First in the Frog Detective series, a sequel entitled Frog Detective 2: The Case of the Invisible Wizard was released in 2019, and a final instalment, Frog Detective 3: Corruption at Cowboy County, was released in 2022. The trilogy was re-released together as The Entire Mystery in 2023.

==Plot==
The Haunted Island begins with Frog Detective getting a call from his supervisor, who informs him that a ghost has been heard on the island. Frog Detective grabs his magnifying glass and goes to the island, where he meets several people, including Martin, the owner of the island who first heard the ghost, and Larry, who insists he is not the ghost. Larry then informs Frog Detective that the ghost noises are coming from the cave nearby. Martin also tells Frog Detective that he is planning a dance party the next day with his friend Finley, who lives off the island. However, an explosive device is needed to enter the cave. Frog Detective begins collecting the items needed to create an explosive device from the residents of the island. After collecting all the needed materials, Frog Detective is able to enter the cave. Inside, Frog Detective finds Finley, practicing dancing. It turns out that the ghostly noises were coming from Finley's radio. Finley and Frog Detective leave the cave and talk to Martin, and they all agree that books should never be trusted. Finley, Frog Detective and Martin then decide to move the contest from the next day to the current day. All the residents of the island then dance and the player is able to choose the winner.

== Gameplay ==

Some of the characters found in The Haunted Island

The Haunted Island's gameplay revolves around collecting the ingredients needed for an explosive device, to see if a ghost is inside a cave. Frog Detective is able to converse with several characters, such as the scientists Fresh X and MysteryMonkey.

== Development ==
The Haunted Island took around five months to develop. Grace Bruxner aimed to subvert the detective genre as she created the game, which she had felt had become largely dominated by media such as Agatha Christie's Poirot and L.A. Noire. She also did research into the cinematography and camera angles of the detective genre to use in The Haunted Island, as she felt that the camera angles used in those pieces of media are extremely serious as compared to The Haunted Island, and using them would create comedy due to the mismatch in tone. Additionally, she tried to avoid writing characters that relied on offensive stereotypes.

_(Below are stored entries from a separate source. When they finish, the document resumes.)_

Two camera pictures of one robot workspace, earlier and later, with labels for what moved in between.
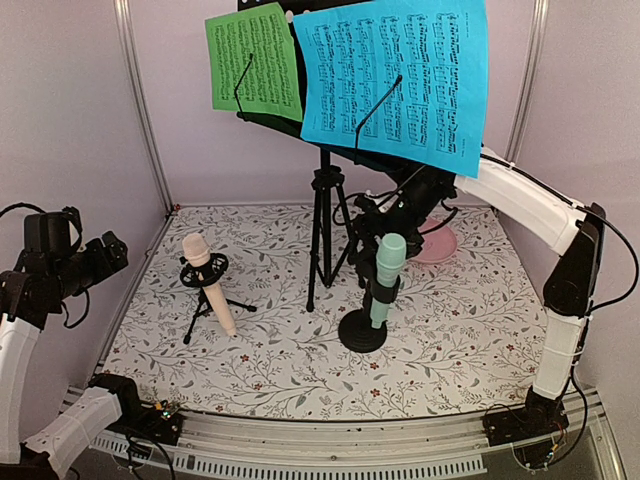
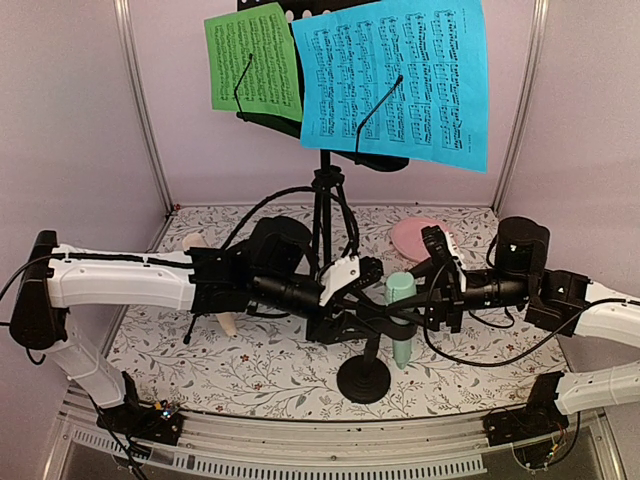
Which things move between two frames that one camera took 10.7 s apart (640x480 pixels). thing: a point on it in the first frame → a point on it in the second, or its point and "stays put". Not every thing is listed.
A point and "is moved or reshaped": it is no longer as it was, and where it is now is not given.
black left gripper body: x=103 y=265 → x=324 y=328
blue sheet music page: x=436 y=116 stays put
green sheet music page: x=271 y=83 stays put
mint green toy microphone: x=390 y=258 → x=399 y=286
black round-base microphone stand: x=356 y=332 is moved or reshaped
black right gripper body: x=405 y=218 → x=452 y=301
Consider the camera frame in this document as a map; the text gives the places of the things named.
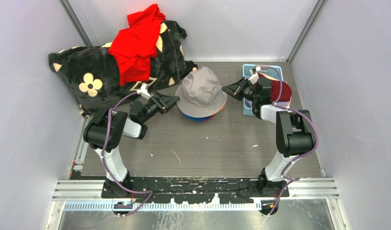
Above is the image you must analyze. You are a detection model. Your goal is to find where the dark red hat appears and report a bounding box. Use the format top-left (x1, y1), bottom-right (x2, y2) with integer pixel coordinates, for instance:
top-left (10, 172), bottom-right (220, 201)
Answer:
top-left (258, 72), bottom-right (292, 103)

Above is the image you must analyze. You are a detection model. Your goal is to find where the light blue plastic basket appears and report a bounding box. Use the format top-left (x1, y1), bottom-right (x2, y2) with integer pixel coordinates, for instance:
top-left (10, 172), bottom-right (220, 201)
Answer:
top-left (242, 64), bottom-right (291, 115)

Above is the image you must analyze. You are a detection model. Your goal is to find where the grey bucket hat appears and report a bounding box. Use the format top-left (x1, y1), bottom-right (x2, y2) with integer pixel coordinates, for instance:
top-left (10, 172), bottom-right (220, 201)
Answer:
top-left (175, 67), bottom-right (227, 117)

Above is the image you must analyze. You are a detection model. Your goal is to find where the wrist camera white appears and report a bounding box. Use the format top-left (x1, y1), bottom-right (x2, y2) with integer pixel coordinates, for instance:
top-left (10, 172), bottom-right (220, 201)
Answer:
top-left (136, 83), bottom-right (151, 100)
top-left (249, 66), bottom-right (261, 85)

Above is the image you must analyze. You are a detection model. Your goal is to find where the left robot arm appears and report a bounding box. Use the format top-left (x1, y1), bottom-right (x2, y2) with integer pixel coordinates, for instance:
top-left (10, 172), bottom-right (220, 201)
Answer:
top-left (83, 90), bottom-right (180, 198)

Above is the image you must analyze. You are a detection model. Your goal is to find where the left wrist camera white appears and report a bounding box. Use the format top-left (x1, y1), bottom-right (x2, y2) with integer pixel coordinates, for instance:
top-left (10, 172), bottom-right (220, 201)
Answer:
top-left (136, 83), bottom-right (151, 100)

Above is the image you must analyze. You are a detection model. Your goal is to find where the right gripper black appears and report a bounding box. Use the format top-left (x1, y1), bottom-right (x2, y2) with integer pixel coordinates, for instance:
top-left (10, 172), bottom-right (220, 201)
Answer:
top-left (221, 77), bottom-right (258, 103)

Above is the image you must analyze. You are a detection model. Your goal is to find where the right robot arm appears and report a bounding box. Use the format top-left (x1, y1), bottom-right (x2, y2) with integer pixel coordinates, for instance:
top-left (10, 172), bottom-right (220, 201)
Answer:
top-left (222, 77), bottom-right (317, 197)

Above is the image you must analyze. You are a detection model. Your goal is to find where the aluminium rail frame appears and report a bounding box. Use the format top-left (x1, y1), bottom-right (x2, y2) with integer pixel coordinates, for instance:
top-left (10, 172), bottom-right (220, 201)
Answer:
top-left (52, 178), bottom-right (340, 211)

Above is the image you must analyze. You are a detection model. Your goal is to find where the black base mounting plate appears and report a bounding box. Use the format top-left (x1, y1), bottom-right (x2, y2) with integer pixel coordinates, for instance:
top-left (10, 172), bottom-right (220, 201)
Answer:
top-left (101, 177), bottom-right (289, 204)

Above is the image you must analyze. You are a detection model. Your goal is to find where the black floral plush blanket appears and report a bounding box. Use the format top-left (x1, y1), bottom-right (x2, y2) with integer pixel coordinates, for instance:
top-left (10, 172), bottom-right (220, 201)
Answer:
top-left (48, 21), bottom-right (198, 116)

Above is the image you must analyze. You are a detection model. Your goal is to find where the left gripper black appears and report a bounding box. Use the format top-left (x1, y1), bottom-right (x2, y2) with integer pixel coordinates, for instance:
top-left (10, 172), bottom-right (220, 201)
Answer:
top-left (141, 91), bottom-right (179, 124)

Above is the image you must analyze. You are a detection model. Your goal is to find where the red cloth on blanket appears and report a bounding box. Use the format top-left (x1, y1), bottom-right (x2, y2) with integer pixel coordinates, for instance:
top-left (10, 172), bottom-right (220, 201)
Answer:
top-left (108, 4), bottom-right (166, 86)

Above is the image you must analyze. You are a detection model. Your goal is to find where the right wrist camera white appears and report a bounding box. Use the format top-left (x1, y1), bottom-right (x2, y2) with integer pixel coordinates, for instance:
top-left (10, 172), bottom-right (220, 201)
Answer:
top-left (249, 66), bottom-right (261, 85)

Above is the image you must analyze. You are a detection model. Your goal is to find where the blue bucket hat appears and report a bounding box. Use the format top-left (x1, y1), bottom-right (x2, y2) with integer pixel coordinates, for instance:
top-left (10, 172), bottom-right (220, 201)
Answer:
top-left (180, 110), bottom-right (216, 122)

Bruxner claims that she made around 7,000 dollars from the game on its first month on the market. After the game was released, Superhot, the company that created the eponymous Superhot, a first-person shooter video game, gave funding to developer Grace Bruxner for use in developing this game's sequel, Frog Detective 2: The Case of the Invisible Wizard. Superhot said that the funding constituted the "crossover no one asked for".

==Reception==

The game received "mixed or average" reviews according to Metacritic. Destructoids Kevin Mersereau called it "pretty gosh darn rad."

The game's humor was praised by critics. Kotakus Cameron Kunzelman called it "really, really funny", comparing it to a Wes Anderson film. Vices Danielle Riendeau favorably compared it to Donut County, which they said is "another game that is really funny without trying too hard."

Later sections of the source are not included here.